If it wasn’t for the kindness shown by volunteers from the Waterlooville Good Neighbours group, Mrs Wadham could go days without seeing anyone.

We all benefit from contact with others.

A kind word and a friendly smile can make the difference between feeling all alone in this world and knowing that you are loved and appreciated.

And for those who live on their own and are perhaps elderly, schemes like this are all the more important.

So we wholeheartedly congratulate the group’s members who have been honoured for their community work.
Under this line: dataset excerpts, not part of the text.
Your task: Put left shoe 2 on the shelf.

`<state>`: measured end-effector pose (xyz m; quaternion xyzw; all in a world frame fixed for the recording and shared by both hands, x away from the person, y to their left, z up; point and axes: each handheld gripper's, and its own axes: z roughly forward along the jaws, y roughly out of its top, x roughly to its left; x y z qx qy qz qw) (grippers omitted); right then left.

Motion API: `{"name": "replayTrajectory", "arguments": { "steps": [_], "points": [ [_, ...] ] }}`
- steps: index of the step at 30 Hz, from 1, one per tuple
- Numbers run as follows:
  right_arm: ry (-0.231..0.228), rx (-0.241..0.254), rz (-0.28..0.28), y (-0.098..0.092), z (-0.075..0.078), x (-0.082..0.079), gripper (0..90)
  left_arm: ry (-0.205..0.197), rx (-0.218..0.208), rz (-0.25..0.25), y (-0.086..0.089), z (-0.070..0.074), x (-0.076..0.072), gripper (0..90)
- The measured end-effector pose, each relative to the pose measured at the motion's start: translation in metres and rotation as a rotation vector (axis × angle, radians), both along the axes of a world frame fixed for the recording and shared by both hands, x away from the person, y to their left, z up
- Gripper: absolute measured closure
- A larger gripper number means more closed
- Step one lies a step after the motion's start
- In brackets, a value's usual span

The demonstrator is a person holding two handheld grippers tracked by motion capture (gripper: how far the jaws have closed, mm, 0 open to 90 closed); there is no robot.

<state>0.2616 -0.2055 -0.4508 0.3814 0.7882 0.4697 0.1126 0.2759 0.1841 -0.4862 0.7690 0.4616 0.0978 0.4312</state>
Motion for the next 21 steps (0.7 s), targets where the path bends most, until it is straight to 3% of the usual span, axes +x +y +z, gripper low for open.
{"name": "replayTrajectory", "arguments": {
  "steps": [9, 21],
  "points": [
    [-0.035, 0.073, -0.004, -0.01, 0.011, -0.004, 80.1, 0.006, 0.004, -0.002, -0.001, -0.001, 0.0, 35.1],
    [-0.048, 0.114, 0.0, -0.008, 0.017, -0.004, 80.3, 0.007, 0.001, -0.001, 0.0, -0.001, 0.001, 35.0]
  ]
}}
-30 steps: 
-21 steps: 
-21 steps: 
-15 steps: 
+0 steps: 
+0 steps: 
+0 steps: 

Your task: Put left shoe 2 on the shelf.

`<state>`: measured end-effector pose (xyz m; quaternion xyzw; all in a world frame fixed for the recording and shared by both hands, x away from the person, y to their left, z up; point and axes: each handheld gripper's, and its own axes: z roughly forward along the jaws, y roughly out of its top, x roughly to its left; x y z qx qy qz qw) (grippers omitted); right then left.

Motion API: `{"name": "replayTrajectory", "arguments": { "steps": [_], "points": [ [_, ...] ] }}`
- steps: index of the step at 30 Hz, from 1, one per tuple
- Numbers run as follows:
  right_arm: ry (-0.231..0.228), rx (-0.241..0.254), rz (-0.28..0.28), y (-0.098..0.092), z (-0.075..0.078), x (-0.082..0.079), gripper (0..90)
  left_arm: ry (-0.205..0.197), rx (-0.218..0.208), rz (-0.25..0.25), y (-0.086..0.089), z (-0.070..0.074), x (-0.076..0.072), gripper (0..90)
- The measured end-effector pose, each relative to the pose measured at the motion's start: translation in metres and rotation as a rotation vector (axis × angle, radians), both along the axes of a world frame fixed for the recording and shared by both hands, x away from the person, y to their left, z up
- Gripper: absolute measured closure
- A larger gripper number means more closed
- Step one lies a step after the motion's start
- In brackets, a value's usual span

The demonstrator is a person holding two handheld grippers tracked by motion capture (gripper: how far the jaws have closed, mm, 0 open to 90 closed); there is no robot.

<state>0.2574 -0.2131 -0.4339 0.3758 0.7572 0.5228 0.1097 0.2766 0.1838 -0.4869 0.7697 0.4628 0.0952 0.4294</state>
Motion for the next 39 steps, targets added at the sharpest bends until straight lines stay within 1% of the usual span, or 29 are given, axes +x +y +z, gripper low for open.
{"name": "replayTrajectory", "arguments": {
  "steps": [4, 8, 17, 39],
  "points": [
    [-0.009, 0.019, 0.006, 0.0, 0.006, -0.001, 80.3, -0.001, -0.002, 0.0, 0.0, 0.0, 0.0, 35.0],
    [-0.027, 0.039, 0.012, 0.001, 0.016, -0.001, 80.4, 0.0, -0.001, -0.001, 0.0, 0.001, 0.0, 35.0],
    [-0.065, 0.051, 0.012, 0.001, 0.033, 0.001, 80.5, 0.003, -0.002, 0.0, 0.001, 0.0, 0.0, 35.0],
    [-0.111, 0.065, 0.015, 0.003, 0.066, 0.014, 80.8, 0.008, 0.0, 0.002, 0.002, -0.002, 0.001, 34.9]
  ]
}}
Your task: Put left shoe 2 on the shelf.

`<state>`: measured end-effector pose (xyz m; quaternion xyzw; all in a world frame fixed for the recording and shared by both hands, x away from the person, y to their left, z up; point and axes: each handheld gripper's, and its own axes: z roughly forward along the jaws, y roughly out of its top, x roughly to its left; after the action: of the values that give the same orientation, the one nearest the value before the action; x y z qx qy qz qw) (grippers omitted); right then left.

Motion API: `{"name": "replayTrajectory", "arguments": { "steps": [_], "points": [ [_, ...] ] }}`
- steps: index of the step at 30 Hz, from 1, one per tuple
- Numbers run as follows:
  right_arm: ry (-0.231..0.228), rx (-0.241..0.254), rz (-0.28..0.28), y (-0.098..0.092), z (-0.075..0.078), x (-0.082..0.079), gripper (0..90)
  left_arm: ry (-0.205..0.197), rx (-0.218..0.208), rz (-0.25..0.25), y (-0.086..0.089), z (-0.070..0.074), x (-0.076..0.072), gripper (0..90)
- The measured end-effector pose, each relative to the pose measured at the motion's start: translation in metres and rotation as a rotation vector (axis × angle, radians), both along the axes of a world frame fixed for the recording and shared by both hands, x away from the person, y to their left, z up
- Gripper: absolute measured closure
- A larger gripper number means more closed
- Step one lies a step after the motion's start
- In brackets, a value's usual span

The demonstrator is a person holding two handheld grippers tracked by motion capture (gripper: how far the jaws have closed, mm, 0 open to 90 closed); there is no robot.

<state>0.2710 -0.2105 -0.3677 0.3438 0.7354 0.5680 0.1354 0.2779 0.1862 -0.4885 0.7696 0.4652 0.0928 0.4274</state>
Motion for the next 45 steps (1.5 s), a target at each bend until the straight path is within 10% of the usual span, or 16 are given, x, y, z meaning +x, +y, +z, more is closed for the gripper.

Let’s be the first to acknowledge that we need more people like them.

This caring network of volunteers are on hand to do everything from run people to hospital appointments and pick up shopping to more everyday household tasks.

We know that their willingness to stop and have a chat is making a real difference to other people’s lives.

Carers do an outstanding job, but they can’t always afford the time to just sit and have a natter.

Many families are scattered around the country and might not be able to visit as often as they would like.

And some people have simply lost touch with their friends and loved ones with the passing of the years.

For all these people, the Good Neighbours group will feel like a real lifeline.

And through their example, we can all learn a thing or two about the importance of being good neighbours.

Reaching out the hand of friendship doesn’t take much effort when you really think about it.

It costs nothing to be nice, yet the impact it might have can be priceless.

You don’t need to have hours to spare to show interest in those who live around you.

But a quick chat, a friendly wave or the occasional cup of tea really can make someone’s day.